Too bad ya couldnt join us Chris..Talk about being in the right place at the right time!!!   Best bump skiing all year (so far) !! real nice skiing with ya Deadheadskier!!!   Hope to rip it with ya in the future!!!! Totally spent here....gotta zzzzzz   more later


steveo


----------



## 2knees (Jan 5, 2009)

sick bumps today.  not much else to say other then it was great finally meeting DHS.  great skier and a cool guy.  always a trip skiing with steve.  

video is done now and i'll get it up on vimeo once its done publishing to my pc.  lots of shaky hands today (myself included) so i apologize for that.

Deadhead, i looked everywhere for the cd you gave me but i must've left it in steve's jeep.  that song was pretty damn good so i'm a bit bummed.


----------



## 2knees (Jan 5, 2009)




----------



## powbmps (Jan 5, 2009)

Nice turns you guys!  Quite the audience on that run too.


----------



## Greg (Jan 5, 2009)

deadheadskier said:


> Met up with 2knees and Powhunter after the warm up run, they were running behind due to being pulled over on 91 and it sounds like the female cop had a thing for Steveo. :lol:



Steve-O has that effect on women... :lol:



deadheadskier said:


> We went straight for the freshly seeded bumps on Flying Goose.  From the sounds of it reading reports on here they formed them on Friday, were skied in yesterday and then top dressed last night.  Outside of bumps on a powder day or spring skiing day, these were as good of bumps in shape, pattern and snow quality that you'll find....epic.
> 
> It had been a few years since I've spent a day skiing bumps with such rippers on bumps this good.  There's no substitute for skiing with great skiers in terms of pushing yourself.  We spent the afternoon on Goose and no where else.  From the first to the last run, they skied incredible.  It was also pretty cool to watch some of the local freestyle team.  They had a couple of airs set up and a couple of the kids were throwing back flips.  No air time for the AZ gang, but I honestly had no desire to huck myself.  100% content with just skiing bumps.
> 
> ...



Glad you got out and became a CLIT for a day with Pat and Steve.  Great report. Sounds like it was a blast.



powhunter said:


> Too bad ya couldnt join us Chris..Talk about being in the right place at the right time!!!   Best bump skiing all year (so far) !! real nice skiing with ya Deadheadskier!!!   Hope to rip it with ya in the future!!!! Totally spent here....gotta zzzzzz   more later



Nice! And we've skied some good bumps so far this year too. Glad to hear Sunapee delivered. It's back on my radar now.



2knees said:


>



Cripes! I can almost take your guys' pulse watching that! :-? 

 :razz:

And Grateful Dead? Jeez, how did I guess that one? :razz:

Seriously great video. And DHS?! WE HAVE A RIPPER! Nice skiing. You need some clown poles though. :lol:

No AZ vid is complete without a spectacular powhunter wreck. Nice job!

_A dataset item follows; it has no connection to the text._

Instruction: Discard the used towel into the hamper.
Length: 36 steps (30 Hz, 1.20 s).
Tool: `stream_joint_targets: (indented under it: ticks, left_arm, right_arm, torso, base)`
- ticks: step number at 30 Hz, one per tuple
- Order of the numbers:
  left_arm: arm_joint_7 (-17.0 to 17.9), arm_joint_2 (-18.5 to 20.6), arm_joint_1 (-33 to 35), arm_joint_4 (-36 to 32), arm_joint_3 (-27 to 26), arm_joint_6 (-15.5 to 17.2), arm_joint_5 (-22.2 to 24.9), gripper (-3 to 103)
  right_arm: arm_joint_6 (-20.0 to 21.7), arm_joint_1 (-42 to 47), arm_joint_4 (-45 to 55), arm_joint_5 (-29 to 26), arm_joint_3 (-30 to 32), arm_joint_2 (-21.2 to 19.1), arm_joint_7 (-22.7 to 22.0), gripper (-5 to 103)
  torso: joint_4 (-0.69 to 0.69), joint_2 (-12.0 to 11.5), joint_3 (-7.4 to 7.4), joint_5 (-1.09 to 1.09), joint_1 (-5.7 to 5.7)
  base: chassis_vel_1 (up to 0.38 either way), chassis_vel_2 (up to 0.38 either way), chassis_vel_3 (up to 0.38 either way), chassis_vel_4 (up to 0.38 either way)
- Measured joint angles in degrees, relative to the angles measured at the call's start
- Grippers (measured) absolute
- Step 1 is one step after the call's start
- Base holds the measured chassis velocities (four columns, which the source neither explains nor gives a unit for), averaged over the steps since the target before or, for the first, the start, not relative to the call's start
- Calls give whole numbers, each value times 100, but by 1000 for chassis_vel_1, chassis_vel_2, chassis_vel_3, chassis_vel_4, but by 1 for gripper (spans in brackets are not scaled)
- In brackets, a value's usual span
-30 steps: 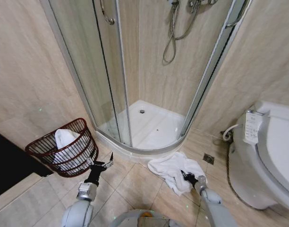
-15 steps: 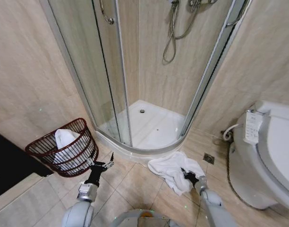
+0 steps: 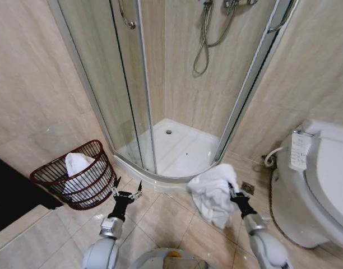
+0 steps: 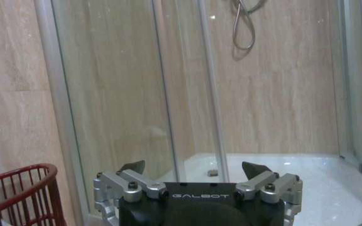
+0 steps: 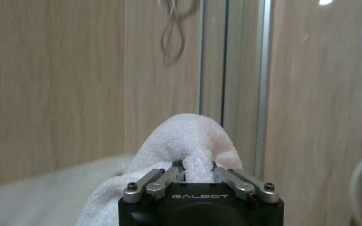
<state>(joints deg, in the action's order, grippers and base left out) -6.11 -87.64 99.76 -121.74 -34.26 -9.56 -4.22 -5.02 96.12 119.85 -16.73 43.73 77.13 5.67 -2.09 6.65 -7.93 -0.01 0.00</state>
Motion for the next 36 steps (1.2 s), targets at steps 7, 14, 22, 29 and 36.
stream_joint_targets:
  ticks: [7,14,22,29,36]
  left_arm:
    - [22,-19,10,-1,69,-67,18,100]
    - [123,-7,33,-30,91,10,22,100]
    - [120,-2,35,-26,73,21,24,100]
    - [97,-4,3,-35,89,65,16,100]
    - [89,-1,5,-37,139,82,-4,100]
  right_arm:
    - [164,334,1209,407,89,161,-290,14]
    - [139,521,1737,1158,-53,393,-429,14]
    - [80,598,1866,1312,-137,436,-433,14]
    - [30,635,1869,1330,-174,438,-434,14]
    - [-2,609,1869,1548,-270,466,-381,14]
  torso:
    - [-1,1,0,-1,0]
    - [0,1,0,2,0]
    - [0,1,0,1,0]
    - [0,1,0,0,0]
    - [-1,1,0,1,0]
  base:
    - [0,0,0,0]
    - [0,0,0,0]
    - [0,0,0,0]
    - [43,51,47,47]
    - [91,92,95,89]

Pat - some nice extension and taller skiing there. Great job as usual. The camera takes some nice footage.

Congrats on a rad day, guys!


----------



## Greg (Jan 5, 2009)

Greg said:


> Pat - some nice extension and taller skiing there.



Wow. I took another look. Ripping at 2:14 - 2:35. Based on the casual observation from this bump skiing hack job, that's some of the most technically "correct" mogul skiing I've ever seen from you and I've seen you ski a lot. Especially as you go by in that frame. Some of the best extension you've ever done. Nice and tall.


----------



## deadheadskier (Jan 5, 2009)

Do clown poles help with mogul back?  If so, I will buy some tomorrow. I feel about 96  :lol:


----------



## awf170 (Jan 5, 2009)

Cool video.  Muted the volume before the video even started knowing that a day involving powhunter, DHS, and 2knees is not going to be complete without some shitty jam band soundtrack. 

By the way, DHS:  You always make it sound like you an awful bump skier on the forums.  From that video I can see that it is simply not true!  I'm definitely dragging your ass down to Sundown with me now so you can kick the ass of the CLITS in the comp.  Northern New England woods skiers represent!


----------



## deadheadskier (Jan 5, 2009)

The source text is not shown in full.